**DATA LISTING**.
········
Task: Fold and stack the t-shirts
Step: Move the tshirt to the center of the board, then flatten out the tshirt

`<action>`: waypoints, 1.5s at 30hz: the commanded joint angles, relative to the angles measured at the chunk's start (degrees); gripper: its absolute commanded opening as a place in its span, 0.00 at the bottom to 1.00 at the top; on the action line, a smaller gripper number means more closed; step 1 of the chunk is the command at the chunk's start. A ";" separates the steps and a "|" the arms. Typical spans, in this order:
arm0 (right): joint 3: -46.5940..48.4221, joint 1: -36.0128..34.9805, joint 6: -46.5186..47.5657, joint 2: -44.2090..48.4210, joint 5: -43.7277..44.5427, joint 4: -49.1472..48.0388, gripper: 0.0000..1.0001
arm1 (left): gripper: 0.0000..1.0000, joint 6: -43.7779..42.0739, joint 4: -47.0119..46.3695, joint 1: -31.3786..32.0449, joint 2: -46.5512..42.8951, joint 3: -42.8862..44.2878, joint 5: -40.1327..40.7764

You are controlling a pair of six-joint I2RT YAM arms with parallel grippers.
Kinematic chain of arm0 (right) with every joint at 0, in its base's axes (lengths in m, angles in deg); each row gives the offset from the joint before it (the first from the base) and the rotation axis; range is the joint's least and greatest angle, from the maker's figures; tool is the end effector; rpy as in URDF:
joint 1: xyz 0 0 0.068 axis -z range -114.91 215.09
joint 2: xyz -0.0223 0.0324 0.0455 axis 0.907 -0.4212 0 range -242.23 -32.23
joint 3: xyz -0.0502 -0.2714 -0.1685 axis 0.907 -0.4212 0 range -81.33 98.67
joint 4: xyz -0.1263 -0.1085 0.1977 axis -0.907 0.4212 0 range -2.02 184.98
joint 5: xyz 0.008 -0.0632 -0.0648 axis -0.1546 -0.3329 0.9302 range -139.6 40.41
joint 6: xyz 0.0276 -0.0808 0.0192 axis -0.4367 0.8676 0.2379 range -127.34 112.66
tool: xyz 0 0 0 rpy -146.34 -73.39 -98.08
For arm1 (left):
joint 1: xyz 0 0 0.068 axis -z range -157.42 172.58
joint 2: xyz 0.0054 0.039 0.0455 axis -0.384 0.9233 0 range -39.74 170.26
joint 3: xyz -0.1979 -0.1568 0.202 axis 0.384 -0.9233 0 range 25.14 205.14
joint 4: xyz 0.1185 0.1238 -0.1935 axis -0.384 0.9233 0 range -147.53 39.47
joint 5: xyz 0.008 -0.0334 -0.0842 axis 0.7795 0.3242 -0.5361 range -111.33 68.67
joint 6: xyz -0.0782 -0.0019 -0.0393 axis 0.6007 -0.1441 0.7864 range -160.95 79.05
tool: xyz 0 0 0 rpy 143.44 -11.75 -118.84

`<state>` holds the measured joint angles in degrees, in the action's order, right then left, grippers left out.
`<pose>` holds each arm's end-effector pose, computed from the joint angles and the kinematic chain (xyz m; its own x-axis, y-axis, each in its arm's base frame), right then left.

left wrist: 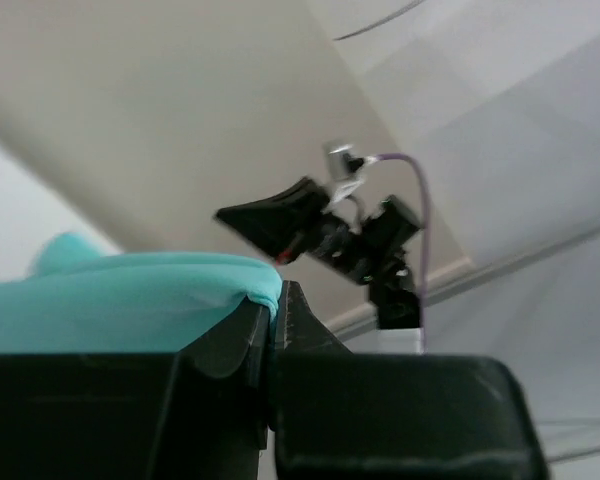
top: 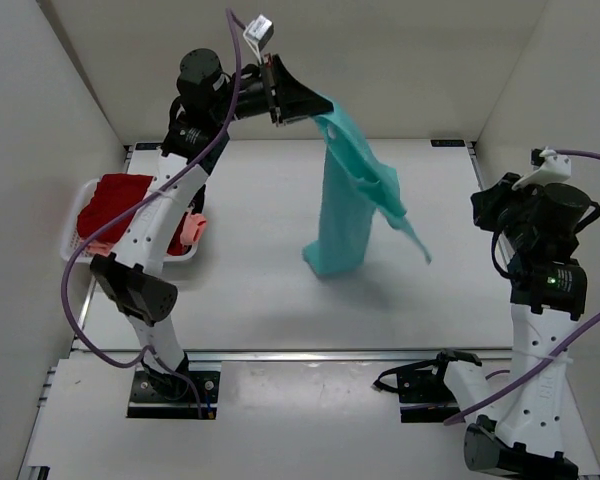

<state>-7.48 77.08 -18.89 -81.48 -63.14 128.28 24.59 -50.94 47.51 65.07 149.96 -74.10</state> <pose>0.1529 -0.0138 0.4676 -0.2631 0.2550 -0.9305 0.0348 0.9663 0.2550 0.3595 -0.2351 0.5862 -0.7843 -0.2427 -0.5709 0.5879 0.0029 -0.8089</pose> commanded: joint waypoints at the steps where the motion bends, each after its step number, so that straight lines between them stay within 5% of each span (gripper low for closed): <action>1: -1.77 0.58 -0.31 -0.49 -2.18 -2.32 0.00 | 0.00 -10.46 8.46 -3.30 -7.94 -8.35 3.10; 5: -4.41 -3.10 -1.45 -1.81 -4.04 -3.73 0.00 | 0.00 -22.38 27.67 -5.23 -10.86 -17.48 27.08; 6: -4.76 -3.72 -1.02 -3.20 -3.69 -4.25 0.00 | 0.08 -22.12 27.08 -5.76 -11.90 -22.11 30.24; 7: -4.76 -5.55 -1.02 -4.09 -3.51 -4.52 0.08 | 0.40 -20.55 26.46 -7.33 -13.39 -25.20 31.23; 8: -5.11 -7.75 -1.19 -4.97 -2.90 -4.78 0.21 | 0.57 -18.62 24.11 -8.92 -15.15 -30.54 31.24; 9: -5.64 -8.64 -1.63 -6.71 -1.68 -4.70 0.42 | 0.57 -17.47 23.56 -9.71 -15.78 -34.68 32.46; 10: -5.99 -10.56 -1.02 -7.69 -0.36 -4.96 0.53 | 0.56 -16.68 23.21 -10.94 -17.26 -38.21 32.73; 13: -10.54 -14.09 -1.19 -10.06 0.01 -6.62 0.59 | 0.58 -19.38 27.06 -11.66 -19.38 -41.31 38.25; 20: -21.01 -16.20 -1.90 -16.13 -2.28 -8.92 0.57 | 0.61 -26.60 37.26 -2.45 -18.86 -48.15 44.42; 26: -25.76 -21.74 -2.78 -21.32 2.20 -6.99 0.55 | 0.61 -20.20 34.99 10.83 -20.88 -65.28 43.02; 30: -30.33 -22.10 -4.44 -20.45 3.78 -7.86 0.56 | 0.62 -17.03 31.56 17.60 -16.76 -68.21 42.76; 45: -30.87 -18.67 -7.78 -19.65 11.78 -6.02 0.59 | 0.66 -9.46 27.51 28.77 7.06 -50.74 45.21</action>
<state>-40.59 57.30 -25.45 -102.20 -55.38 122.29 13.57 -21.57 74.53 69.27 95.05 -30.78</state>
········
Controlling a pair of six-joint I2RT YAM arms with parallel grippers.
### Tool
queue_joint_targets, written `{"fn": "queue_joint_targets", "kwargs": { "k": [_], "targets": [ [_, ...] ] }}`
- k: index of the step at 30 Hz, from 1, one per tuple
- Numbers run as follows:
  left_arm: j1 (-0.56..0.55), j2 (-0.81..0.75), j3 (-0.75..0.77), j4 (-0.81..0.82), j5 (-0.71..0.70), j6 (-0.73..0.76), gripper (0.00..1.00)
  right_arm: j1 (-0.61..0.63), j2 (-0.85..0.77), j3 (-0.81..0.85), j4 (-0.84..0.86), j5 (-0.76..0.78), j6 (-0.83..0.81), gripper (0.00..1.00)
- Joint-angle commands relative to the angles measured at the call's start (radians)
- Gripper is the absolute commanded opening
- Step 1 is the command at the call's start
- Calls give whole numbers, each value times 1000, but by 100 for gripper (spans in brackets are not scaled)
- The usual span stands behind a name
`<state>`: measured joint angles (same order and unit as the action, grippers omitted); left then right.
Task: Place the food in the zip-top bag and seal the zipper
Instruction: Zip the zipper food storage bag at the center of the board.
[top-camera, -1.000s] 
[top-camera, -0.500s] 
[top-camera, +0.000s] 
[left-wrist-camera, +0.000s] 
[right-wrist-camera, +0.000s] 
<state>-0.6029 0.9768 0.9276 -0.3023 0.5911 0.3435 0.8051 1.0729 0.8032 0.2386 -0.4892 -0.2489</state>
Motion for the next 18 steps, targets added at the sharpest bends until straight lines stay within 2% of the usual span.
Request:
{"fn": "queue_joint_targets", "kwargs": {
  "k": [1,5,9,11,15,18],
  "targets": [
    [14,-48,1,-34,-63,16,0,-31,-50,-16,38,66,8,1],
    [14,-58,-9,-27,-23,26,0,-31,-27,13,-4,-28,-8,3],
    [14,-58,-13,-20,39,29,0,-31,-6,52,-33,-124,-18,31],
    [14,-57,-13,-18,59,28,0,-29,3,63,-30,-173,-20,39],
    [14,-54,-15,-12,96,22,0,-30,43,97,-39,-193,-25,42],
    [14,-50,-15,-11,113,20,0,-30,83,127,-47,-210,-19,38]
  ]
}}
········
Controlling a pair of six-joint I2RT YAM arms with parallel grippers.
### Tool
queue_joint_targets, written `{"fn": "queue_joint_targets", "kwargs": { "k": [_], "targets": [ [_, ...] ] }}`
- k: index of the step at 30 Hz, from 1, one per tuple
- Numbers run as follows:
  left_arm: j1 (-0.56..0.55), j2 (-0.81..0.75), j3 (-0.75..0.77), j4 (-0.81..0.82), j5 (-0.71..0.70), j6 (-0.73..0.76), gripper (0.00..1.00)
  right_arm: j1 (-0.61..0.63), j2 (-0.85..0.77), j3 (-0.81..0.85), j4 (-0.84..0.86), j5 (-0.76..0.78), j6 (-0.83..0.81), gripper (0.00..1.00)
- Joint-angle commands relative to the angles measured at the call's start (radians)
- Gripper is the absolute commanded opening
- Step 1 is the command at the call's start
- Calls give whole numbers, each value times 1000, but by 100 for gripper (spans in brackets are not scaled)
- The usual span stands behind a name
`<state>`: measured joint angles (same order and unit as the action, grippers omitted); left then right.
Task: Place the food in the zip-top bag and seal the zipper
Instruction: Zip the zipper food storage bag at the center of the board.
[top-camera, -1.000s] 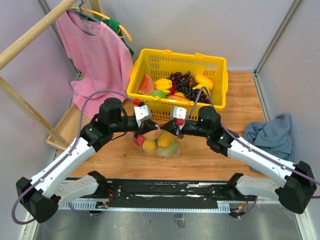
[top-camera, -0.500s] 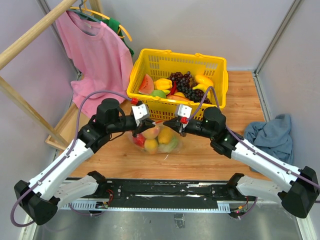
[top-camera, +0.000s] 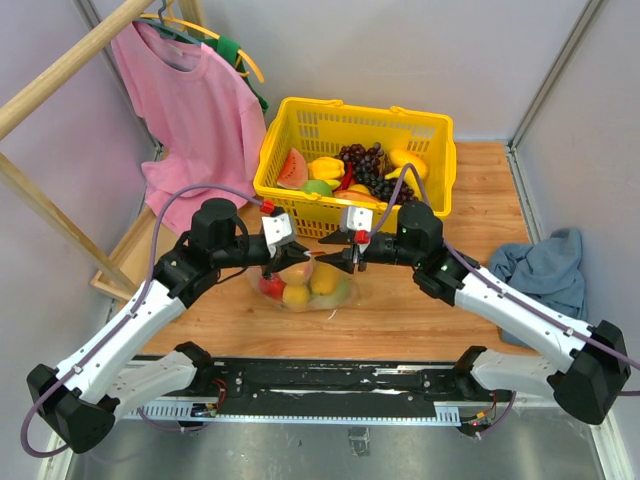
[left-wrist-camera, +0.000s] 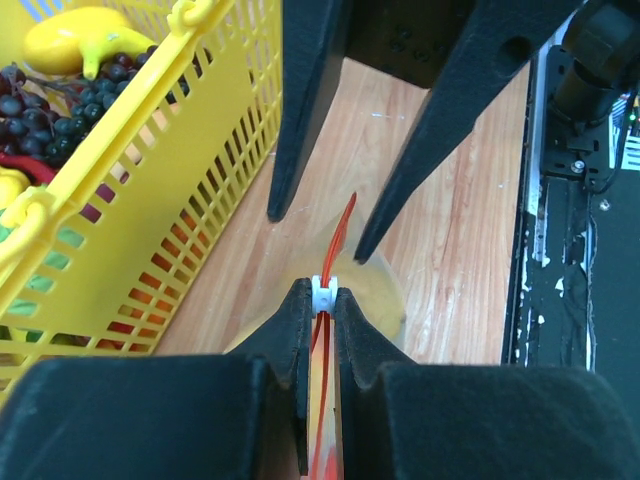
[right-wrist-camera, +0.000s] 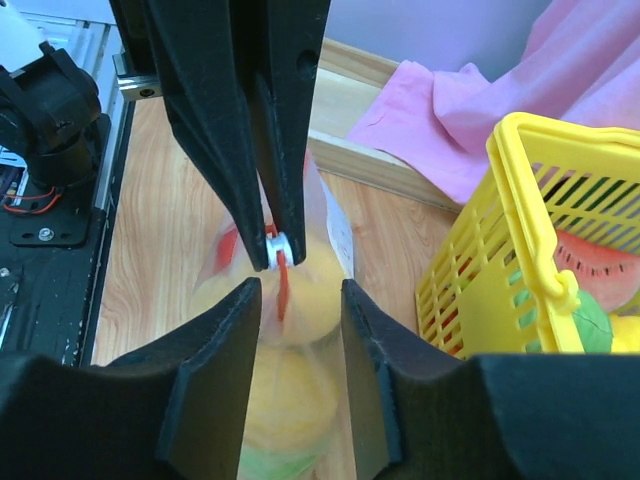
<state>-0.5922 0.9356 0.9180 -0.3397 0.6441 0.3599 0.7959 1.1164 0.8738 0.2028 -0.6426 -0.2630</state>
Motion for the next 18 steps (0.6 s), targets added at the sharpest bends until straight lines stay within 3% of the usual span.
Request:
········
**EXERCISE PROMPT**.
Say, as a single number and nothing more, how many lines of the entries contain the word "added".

**ANSWER BOX**.
2